Even with the HST’s superior resolving power, that effect was tough to see; Stein 2015B appears about 400 times brighter to an Earth observer than the background star, and the lensing effect was expected to be around three orders of magnitude smaller than the one observed by Eddington during the 1919 eclipse. Nonetheless, the team did indeed manage to tease out the gravitational lensing of the distant star’s light by the closer one—the first measurement of such a deflection by a star other than the sun.

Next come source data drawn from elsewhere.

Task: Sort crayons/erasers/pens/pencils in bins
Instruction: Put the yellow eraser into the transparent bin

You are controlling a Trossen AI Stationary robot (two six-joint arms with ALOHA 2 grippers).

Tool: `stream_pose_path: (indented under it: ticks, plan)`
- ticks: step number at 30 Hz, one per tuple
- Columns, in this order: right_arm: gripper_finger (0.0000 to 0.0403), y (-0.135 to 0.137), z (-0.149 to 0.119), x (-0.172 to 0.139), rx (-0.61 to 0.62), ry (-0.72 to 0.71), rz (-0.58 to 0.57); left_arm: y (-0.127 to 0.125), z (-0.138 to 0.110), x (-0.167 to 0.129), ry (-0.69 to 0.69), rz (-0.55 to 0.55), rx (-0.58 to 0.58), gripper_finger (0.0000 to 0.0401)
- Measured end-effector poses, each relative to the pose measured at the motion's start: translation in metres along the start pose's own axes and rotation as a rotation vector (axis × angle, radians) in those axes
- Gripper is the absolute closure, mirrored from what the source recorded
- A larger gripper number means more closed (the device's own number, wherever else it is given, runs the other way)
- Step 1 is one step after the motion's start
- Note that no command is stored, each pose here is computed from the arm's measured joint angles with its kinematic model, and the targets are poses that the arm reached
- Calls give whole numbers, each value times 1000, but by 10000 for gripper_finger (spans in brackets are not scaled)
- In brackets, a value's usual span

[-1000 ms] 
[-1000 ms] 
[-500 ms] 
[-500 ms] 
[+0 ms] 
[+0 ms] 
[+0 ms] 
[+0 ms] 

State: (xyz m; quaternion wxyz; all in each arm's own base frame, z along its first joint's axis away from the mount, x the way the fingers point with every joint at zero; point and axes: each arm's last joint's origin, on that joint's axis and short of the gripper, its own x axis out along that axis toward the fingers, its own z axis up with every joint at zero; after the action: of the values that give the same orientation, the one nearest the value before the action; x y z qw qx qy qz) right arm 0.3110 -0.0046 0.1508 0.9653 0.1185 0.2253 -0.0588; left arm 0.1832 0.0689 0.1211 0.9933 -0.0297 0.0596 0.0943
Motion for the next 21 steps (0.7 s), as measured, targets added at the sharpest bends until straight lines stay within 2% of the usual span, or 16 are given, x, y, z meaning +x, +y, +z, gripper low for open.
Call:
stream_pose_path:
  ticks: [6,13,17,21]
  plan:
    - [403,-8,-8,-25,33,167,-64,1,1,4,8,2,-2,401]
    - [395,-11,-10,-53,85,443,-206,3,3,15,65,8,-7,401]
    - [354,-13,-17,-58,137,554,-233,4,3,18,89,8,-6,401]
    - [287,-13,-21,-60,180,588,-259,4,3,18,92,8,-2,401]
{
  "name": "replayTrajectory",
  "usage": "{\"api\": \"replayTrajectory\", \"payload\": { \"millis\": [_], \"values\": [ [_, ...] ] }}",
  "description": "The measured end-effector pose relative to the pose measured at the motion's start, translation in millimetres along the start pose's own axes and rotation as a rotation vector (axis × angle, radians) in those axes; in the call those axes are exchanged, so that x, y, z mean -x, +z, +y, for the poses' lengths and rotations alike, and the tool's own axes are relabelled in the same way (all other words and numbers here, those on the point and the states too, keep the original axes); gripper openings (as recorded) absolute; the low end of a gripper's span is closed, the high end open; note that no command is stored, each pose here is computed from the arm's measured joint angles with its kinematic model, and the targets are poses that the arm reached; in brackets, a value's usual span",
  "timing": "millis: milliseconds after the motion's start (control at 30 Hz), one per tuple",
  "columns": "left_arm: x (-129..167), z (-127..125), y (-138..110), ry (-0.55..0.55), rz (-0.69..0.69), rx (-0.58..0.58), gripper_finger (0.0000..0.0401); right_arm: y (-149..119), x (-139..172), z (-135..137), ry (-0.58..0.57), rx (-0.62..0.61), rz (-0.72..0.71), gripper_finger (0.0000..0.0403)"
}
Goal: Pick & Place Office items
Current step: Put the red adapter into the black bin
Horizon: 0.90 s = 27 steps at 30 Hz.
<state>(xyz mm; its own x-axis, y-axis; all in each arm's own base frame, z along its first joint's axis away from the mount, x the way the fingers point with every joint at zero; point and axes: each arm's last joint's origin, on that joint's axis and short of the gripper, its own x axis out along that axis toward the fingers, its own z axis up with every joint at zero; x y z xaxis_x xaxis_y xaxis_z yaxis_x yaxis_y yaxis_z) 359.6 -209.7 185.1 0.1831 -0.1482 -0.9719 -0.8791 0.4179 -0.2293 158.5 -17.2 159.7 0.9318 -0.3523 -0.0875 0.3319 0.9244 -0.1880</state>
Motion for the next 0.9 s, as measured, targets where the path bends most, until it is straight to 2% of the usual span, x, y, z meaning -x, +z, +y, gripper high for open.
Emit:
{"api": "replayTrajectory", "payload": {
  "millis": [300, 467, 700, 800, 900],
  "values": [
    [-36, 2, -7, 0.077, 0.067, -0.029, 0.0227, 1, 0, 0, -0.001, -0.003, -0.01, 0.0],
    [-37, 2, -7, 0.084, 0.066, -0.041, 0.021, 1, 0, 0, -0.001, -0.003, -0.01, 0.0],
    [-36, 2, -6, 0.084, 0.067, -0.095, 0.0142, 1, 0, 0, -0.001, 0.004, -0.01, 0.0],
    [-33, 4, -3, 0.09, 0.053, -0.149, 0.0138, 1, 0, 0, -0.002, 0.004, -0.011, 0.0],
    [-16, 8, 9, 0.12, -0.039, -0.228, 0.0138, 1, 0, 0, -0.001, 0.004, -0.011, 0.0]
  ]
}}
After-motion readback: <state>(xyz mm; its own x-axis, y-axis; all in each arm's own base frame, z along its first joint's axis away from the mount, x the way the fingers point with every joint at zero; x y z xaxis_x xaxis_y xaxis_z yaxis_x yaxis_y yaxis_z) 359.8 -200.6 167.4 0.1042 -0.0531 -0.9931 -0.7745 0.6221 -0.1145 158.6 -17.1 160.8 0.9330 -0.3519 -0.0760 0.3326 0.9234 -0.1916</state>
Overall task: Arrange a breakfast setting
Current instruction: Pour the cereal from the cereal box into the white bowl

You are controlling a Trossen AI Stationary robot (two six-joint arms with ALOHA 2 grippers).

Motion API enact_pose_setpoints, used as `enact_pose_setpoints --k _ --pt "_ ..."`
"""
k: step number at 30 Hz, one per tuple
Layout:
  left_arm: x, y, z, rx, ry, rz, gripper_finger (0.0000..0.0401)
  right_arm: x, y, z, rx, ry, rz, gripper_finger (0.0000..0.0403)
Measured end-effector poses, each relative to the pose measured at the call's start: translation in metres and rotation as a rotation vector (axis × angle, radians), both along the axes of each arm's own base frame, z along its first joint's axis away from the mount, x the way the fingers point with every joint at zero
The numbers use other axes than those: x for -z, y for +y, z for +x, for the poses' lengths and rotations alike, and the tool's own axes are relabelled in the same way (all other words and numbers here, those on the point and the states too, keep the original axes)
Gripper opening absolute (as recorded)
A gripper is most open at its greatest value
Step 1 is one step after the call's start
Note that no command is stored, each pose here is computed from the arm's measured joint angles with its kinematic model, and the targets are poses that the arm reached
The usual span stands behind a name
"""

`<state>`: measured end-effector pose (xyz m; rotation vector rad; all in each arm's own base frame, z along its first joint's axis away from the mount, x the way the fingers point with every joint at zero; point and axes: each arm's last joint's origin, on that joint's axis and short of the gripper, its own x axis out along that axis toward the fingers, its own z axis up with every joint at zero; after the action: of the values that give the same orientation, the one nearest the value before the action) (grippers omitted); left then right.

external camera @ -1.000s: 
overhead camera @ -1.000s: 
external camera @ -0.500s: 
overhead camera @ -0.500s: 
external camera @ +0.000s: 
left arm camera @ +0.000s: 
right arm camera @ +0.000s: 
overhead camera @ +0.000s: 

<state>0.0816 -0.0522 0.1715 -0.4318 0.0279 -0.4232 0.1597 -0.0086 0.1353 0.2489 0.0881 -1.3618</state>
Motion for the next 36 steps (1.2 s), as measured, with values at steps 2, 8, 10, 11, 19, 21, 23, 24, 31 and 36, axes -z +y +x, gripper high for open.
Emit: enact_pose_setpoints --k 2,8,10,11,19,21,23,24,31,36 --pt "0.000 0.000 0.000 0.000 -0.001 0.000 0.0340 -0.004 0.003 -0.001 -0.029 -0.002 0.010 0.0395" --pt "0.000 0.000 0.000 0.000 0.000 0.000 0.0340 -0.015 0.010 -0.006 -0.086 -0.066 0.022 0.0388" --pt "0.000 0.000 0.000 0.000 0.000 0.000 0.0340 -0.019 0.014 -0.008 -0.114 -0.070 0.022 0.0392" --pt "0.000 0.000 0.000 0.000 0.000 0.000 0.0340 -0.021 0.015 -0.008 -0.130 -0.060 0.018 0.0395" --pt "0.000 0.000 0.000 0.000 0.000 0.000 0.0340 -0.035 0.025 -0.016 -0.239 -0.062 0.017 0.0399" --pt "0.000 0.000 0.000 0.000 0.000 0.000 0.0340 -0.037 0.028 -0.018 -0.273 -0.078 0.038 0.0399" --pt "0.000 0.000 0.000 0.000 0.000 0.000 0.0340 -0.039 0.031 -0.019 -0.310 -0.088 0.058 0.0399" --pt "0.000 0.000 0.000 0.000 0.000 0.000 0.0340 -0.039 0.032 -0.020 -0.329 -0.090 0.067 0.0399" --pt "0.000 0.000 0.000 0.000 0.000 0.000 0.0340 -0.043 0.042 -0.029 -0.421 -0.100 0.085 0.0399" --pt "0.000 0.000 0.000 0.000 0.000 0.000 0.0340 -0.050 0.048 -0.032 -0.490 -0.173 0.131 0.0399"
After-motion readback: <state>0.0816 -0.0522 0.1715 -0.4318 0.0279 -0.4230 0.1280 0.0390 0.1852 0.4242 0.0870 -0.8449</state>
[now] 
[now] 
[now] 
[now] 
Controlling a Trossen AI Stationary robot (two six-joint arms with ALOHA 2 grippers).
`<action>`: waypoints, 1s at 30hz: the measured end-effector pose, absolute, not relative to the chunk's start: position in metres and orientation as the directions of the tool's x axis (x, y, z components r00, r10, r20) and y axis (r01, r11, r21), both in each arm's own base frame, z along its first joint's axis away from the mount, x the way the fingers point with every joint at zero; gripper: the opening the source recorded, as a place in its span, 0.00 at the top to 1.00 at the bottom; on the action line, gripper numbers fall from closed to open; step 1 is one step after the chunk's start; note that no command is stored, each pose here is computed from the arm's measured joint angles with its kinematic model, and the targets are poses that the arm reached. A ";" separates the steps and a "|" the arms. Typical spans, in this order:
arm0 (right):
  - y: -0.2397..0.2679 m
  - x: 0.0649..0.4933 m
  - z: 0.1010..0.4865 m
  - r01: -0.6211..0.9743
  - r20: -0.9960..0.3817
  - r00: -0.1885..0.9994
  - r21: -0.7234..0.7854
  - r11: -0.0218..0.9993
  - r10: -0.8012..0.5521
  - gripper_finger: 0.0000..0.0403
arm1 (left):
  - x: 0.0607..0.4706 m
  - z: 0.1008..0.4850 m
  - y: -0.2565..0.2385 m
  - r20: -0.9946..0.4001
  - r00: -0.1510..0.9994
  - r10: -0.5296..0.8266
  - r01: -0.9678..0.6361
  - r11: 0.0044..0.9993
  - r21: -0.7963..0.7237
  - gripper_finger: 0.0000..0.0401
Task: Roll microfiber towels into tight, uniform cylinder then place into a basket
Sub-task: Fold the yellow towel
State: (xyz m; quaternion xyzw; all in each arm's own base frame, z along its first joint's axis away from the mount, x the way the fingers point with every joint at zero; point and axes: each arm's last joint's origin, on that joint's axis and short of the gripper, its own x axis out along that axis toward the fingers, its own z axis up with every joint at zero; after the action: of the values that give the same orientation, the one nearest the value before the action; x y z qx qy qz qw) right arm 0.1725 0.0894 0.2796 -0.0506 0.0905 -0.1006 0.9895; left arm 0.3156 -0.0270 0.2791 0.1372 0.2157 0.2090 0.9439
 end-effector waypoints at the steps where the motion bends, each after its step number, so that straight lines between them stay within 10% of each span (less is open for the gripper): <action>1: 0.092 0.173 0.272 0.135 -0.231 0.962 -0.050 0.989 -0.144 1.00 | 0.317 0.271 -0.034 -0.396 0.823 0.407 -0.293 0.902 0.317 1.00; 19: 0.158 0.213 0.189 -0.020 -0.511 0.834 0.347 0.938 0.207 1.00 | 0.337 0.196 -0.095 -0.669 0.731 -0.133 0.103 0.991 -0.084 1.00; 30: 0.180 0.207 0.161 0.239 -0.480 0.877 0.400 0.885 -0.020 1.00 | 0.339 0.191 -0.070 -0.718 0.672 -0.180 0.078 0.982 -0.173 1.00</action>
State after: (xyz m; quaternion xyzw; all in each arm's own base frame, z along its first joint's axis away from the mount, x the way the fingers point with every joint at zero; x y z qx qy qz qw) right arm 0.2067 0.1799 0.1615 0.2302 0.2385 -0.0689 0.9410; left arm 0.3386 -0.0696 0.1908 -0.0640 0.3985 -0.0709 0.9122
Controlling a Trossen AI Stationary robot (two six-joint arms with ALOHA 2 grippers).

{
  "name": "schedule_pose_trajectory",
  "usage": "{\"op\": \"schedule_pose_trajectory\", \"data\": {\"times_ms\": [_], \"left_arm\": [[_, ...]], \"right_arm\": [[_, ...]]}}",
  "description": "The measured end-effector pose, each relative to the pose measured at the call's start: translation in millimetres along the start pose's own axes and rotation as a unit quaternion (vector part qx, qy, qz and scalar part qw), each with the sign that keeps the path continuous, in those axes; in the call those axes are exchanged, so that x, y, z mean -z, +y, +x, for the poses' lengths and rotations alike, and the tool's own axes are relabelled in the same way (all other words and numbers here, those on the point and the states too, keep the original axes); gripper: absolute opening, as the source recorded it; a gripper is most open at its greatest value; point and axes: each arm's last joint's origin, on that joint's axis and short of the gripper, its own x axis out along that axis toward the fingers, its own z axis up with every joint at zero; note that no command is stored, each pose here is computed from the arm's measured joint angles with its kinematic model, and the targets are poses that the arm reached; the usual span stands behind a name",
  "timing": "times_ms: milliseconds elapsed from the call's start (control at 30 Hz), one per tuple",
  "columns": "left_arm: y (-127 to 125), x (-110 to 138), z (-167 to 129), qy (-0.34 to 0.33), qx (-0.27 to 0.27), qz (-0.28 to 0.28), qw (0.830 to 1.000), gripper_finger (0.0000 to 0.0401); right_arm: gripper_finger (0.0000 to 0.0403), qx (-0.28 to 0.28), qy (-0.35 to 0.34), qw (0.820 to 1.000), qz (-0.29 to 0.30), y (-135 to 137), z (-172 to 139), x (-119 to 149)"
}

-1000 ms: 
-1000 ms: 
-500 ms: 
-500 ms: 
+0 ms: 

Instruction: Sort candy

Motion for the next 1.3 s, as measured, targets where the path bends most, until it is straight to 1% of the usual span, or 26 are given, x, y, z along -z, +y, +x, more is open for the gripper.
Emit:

Weighing a star with light

The STScI-led team went further, however, using the angular deflection they observed from the light of the background star to get at the mass of the closer Stein 2015B. Under Einstein’s equations, the radius of an Einstein ring relates directly to the square root of the mass of the closer (lensing) object. While, even with the HST’s sensitive instruments, the research team did not directly observe an Einstein ring, they were able to infer the ring’s radius over the series of measurements through the slightly asymmetric apparent offsets of the distant star and their impacts on the closer star’s brightness.

As a result, the researchers were able to put the mass of Stein 2015B at 0.675±0.051 solar masses—right in line with the theoretical expectations for a white dwarf of its radius. That observation was interesting in itself, since Stein 2015B in particular has attracted some controversy, with suggestions that it might represent an exotic “iron-core” white dwarf with an anomalously large mass. The new observations suggest that the star actually lies right in the white-dwarf mainstream.

More broadly, the “astrometric lensing” technique that the new research lays out offers a nice additional arrow in the quiver of astronomers seeking to suss out stellar masses across the sky. And the catalog of stars open for such analysis could expand significantly in coming years as new instruments come online, conducting even more massive sky surveys. (The Large Synoptic Survey Telescope, for example, slated to go online in 2023, will undertake a 10-year sky-survey campaign that’s expected to produce a 200-petabyte data set.)

“This microlensing method is a very independent and direct way to determine the mass of a star,” team leader Sahu said in a press release. “It’s like placing the star on a scale.”